__DATA__
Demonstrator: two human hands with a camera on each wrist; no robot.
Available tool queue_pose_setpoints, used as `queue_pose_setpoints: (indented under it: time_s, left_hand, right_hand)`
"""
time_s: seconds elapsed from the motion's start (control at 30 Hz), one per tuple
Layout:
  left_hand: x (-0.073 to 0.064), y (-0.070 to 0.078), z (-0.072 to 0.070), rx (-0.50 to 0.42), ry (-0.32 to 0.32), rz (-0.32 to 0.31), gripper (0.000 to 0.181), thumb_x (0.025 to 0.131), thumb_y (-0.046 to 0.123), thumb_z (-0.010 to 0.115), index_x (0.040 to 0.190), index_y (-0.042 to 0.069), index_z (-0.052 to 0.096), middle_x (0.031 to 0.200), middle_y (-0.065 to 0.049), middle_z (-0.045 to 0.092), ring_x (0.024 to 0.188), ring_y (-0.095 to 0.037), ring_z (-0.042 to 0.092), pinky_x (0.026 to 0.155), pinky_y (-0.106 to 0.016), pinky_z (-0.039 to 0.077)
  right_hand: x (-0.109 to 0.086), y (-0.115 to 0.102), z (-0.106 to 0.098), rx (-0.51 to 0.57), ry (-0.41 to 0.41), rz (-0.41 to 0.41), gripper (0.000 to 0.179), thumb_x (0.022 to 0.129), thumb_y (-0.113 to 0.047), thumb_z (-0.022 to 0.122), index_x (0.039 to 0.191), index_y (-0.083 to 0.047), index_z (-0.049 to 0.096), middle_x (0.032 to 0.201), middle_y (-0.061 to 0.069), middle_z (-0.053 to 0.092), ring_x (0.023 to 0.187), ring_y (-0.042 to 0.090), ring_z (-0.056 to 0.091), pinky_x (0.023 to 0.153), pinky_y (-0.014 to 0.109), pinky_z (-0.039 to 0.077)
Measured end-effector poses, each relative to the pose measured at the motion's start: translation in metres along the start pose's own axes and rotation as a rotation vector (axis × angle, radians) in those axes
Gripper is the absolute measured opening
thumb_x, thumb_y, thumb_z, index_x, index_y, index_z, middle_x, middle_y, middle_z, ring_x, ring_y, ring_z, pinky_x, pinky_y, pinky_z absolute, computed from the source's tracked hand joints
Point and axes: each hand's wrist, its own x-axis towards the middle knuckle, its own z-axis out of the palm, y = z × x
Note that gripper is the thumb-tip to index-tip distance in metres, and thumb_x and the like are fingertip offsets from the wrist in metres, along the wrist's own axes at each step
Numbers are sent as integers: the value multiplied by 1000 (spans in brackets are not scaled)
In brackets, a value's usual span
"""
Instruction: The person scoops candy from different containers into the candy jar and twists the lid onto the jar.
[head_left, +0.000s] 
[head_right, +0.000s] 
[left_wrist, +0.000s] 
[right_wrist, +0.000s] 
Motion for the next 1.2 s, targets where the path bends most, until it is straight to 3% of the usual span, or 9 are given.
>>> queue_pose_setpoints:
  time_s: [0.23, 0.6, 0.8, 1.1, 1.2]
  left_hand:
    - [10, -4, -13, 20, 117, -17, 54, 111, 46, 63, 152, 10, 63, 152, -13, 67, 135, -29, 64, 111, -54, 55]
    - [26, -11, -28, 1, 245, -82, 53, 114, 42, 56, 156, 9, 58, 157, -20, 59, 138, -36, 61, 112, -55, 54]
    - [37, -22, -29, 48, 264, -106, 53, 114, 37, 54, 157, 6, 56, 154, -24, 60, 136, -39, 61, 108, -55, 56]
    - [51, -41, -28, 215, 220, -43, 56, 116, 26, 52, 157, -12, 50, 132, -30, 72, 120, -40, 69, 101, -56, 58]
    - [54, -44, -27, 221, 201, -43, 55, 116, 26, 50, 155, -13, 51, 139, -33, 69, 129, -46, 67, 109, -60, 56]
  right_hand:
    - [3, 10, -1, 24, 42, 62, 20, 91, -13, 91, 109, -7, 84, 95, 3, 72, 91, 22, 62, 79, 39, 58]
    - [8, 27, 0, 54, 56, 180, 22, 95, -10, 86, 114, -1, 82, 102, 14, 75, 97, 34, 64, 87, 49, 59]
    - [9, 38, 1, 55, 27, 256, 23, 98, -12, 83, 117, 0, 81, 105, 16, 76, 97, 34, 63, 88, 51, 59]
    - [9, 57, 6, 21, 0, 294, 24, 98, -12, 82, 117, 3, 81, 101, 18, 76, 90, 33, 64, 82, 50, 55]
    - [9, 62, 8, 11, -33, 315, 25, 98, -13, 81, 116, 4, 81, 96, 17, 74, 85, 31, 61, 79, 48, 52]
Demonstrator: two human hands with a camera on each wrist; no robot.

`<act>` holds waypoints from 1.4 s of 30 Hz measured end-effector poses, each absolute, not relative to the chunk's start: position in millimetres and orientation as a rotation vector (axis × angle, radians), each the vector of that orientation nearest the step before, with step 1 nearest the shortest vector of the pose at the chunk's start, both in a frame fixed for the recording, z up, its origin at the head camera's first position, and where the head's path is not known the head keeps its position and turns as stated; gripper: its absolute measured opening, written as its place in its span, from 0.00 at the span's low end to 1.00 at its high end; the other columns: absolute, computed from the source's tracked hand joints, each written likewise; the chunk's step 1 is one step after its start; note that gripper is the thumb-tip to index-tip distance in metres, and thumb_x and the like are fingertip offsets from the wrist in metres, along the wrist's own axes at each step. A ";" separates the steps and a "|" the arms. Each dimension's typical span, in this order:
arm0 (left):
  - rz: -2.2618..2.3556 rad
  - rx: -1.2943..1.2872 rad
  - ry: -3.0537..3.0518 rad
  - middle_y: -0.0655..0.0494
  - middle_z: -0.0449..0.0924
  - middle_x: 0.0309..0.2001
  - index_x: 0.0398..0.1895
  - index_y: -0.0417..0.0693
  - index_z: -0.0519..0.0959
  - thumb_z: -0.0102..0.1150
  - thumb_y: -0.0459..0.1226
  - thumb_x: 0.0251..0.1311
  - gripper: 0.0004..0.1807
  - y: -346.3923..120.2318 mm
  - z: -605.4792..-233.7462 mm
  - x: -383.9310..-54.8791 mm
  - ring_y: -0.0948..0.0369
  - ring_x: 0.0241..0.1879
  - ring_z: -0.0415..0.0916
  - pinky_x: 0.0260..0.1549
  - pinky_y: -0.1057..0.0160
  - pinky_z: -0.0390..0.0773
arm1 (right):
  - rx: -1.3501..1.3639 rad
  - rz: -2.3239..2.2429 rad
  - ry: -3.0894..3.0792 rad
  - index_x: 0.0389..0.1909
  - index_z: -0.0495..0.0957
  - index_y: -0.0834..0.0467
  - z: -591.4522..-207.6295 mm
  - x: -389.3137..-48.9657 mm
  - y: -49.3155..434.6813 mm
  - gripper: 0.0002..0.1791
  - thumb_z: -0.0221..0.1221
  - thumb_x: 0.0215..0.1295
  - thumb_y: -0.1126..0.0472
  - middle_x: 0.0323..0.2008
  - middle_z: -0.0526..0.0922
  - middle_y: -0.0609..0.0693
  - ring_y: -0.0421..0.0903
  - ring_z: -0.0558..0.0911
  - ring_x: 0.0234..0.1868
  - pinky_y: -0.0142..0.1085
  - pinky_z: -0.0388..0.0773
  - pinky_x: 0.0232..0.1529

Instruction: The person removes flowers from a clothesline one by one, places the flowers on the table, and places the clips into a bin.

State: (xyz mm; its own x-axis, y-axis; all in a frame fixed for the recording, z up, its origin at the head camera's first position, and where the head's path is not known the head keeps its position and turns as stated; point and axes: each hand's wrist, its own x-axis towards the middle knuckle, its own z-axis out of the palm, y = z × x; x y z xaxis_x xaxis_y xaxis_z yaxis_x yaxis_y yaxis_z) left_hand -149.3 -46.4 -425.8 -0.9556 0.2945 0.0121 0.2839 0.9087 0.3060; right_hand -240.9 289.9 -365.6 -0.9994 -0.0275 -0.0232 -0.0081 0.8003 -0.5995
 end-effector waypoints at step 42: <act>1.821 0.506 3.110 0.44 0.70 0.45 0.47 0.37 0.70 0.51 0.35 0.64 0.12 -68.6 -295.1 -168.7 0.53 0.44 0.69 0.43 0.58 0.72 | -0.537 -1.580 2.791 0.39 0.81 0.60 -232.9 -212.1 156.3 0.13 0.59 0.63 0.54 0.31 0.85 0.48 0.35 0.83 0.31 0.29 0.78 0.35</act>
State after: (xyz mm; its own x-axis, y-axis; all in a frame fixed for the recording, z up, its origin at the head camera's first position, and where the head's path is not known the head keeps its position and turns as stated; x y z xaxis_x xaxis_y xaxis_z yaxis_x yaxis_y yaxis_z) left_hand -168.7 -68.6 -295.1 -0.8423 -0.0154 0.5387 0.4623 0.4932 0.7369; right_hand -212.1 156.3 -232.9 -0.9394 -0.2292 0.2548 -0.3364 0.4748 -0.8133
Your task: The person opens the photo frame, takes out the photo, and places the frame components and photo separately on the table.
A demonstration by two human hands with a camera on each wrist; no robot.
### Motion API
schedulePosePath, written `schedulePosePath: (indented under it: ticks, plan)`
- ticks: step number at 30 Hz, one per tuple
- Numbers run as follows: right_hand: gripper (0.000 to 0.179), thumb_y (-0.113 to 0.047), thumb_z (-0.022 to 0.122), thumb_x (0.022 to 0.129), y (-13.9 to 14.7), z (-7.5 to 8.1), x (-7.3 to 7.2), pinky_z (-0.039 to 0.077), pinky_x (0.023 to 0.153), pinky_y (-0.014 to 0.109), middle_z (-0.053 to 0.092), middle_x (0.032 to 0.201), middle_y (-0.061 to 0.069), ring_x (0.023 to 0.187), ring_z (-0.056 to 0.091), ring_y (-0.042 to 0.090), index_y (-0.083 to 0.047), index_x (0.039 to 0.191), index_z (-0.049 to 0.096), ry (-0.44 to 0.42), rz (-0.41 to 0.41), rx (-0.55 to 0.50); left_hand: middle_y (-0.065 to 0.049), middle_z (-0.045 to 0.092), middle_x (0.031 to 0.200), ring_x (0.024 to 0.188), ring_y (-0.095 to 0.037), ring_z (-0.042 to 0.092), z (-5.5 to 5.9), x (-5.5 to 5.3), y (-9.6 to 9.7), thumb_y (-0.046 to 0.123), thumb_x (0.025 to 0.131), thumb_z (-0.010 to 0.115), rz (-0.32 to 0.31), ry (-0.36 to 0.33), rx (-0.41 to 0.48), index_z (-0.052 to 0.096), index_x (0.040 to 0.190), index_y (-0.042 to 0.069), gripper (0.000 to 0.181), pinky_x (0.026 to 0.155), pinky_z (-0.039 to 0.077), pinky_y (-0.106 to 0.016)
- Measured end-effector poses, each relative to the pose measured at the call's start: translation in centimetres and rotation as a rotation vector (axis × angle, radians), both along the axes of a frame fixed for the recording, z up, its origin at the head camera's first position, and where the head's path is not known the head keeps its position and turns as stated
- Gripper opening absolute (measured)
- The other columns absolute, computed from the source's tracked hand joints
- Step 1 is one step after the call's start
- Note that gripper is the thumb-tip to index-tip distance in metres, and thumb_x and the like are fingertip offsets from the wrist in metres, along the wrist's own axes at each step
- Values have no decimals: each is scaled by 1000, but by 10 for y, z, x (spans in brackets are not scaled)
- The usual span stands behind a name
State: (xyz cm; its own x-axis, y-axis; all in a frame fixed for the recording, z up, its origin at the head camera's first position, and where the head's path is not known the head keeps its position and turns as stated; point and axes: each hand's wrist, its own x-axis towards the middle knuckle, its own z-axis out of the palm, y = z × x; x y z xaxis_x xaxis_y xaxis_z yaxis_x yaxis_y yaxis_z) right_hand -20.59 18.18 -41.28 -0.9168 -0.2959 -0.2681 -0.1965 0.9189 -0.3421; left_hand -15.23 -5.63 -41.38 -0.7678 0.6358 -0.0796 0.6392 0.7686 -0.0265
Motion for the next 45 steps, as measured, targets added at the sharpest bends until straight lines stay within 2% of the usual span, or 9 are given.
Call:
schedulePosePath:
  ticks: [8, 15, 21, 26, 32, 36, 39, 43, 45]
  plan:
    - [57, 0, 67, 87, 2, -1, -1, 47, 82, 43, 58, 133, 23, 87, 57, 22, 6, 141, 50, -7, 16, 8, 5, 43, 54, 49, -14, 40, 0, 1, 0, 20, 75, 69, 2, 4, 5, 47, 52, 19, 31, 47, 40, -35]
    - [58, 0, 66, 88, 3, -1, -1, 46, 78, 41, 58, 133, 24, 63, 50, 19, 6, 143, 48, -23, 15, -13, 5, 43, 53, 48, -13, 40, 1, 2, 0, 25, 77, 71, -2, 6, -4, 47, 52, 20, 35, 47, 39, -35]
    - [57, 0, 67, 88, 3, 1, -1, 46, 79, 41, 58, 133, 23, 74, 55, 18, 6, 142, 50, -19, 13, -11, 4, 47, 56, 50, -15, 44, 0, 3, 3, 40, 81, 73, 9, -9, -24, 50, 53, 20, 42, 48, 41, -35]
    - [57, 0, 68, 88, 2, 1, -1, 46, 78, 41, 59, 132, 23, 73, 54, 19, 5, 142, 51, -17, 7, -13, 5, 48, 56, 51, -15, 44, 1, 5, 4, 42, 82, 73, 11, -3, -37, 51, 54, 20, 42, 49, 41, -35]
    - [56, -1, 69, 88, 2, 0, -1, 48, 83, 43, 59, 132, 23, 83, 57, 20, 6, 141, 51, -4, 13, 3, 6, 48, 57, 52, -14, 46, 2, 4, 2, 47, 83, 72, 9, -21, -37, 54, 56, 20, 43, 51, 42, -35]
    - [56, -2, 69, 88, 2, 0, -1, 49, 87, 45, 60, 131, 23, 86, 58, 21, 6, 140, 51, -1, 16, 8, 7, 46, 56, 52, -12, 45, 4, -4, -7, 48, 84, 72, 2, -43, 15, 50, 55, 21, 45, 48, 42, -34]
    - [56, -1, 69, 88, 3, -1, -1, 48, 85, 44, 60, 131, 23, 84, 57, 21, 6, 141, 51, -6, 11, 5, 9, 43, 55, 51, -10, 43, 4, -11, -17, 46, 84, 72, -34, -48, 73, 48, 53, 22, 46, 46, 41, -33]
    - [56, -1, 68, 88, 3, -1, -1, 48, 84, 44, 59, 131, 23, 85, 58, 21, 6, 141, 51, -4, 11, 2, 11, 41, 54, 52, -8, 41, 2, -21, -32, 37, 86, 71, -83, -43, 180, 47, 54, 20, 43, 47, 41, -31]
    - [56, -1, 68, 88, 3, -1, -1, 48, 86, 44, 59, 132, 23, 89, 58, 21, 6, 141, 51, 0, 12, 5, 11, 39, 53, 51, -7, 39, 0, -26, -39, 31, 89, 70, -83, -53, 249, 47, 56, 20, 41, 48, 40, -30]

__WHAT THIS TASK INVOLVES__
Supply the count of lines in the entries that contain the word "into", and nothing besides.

__ANSWER TO THIS EXERCISE__
2